Which drop-off site will I visit? If I'm taking this bag of cans, can't I also take that other bag with the cardboard? Wait, the site that accepts aluminum doesn't take cardboard. Should I go to two places? I don't have time to go to two places. I have to run that other errand by noon. What time is it? 10:30. Well, I don't want to leave, come back, and leave again in an hour. If I can't take both bags, I guess I won't go today. I can take both bags tomorrow when I have more time. 

I go to bed happy and hopeful, thinking about the sun rising on the golden landscape of Tomorrow™. Tomorrow is the mystical and magical day where Productivity and Accomplishment await my arrival! In the morning, I wake to find the sunny glow lost in the shadow of 812 waiting errands, each one brought to you by our sponsor, Procrastination. (Mu ha. Ha ha.) Queue panic and the paralysis of being overwhelmed. Go back to bed. Deal with it tomorrow.

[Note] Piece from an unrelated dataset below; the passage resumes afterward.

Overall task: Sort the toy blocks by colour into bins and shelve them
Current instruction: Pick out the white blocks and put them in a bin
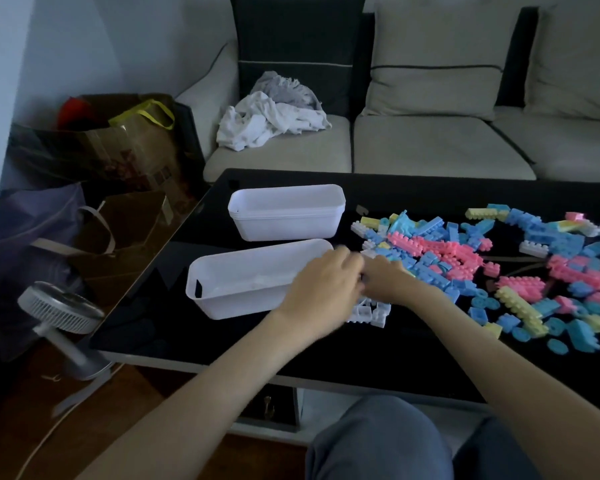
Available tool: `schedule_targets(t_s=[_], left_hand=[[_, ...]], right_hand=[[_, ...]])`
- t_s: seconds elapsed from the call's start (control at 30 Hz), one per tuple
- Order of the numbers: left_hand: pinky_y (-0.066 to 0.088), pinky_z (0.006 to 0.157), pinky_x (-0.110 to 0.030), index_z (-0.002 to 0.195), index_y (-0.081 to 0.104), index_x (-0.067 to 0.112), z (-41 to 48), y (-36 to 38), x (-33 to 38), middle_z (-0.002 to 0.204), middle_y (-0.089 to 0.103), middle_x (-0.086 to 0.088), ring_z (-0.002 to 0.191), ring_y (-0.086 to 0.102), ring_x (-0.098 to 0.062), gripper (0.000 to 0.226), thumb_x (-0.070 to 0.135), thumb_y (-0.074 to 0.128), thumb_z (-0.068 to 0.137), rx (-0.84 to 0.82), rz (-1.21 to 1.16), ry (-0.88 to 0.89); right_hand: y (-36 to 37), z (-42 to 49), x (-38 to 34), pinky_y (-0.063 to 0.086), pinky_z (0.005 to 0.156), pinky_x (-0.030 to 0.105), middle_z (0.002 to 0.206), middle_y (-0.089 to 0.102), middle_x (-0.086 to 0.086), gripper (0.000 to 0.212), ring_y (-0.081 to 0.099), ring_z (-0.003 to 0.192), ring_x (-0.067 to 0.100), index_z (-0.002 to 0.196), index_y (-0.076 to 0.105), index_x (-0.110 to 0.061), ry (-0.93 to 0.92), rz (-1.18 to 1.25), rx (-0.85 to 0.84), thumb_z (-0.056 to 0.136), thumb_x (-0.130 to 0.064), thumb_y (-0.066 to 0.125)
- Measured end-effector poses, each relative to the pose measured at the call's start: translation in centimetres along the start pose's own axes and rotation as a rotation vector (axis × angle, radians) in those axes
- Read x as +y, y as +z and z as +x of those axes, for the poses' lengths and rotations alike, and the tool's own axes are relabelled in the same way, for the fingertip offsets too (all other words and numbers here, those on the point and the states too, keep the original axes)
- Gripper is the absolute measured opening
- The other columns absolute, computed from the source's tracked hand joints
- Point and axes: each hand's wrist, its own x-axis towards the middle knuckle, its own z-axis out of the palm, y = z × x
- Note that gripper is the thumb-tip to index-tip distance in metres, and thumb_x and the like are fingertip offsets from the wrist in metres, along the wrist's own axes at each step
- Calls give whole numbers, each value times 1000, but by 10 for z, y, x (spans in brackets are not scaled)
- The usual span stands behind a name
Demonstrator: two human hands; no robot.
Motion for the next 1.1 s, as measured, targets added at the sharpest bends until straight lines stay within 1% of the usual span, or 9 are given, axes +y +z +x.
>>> schedule_targets(t_s=[0.1,0.2,0.47,0.6,0.67,0.73,0.83,0.97,1.1], left_hand=[[42,80,-39,130,39,4,0,27,16,129,49,-16,110,52,-32,49,24,59,90,-313,105,35],[42,81,-39,142,28,3,3,42,8,129,47,-14,114,50,-30,63,26,58,92,-404,150,-36],[38,68,-36,109,49,7,5,35,0,107,56,-12,100,56,-31,18,16,48,94,-326,-48,-78],[47,78,-19,105,57,15,2,-3,1,93,60,14,89,59,-4,19,27,60,90,-156,-506,-202],[42,72,-8,100,58,21,2,-23,-4,82,58,21,78,56,7,16,26,66,87,-37,-613,-284],[43,71,-10,95,57,22,0,-38,-20,82,59,20,77,57,4,14,26,67,86,34,-585,-356],[46,75,-24,102,58,17,-5,-46,-50,91,59,12,87,58,-9,18,27,61,88,-106,-286,-439],[44,76,-29,111,59,17,-9,-35,-77,109,63,-1,94,57,-18,26,33,55,92,-366,-135,-567],[40,91,-30,136,45,17,-6,-26,-74,134,50,-6,119,49,-24,42,29,49,96,-337,-44,-553]], right_hand=[[-2,-6,3,26,94,39,126,55,-2,34,46,121,20,123,54,-26,-27,-61,76,93,-18,40],[-4,-8,15,24,90,36,119,59,-6,30,51,113,15,118,57,-26,-32,90,94,90,-20,46],[-5,-11,9,34,105,40,115,63,-4,34,57,107,16,123,54,-24,-78,328,341,91,-15,50],[-27,-15,-15,43,76,5,108,60,-6,33,55,92,1,123,54,-20,-162,711,602,92,-9,52],[-36,-15,-30,42,73,3,106,59,-8,33,55,89,-6,121,54,-20,-212,859,654,91,-7,54],[-37,-13,-44,46,78,9,104,59,-11,33,56,91,-4,120,54,-21,-263,909,595,90,-6,54],[-26,-8,-50,49,86,21,108,61,-9,30,59,100,5,117,57,-24,-287,826,431,90,-10,55],[-17,-8,-43,38,83,9,114,57,-18,32,53,106,-2,125,55,-28,-266,732,315,94,-19,53],[-18,-18,-23,42,73,5,99,63,-13,22,57,89,-1,108,60,-22,-221,661,376,91,-10,51]])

I'm getting better at not being an ostrich. Two night ago, I tackled the wreck my living room had become. I actually started because there was an Internet outage for about 90 minutes and I had to find something to do offline. *facepalm* Brighthouse wanted to send a tech to my house in the morning and I declined, panic evident in my voice. In my best There-can-be-only-one Highlander voice, I thought, "No one can come in this house." Boom. I set a timer, did what I could in short little bursts that night and the next, calmed myself when I felt overwhelmed, and rewarded myself with Kathy Griffin stand-up specials on YouTube. I still have to clean off surfaces like my desk, better known as The Teeming Pile of Whoa!, but I have, for the most part, my living room back. Goddess only knows what I could get done if the Internet was off longer than a couple hours. It's like Not Without My Daughter, but with WiFi.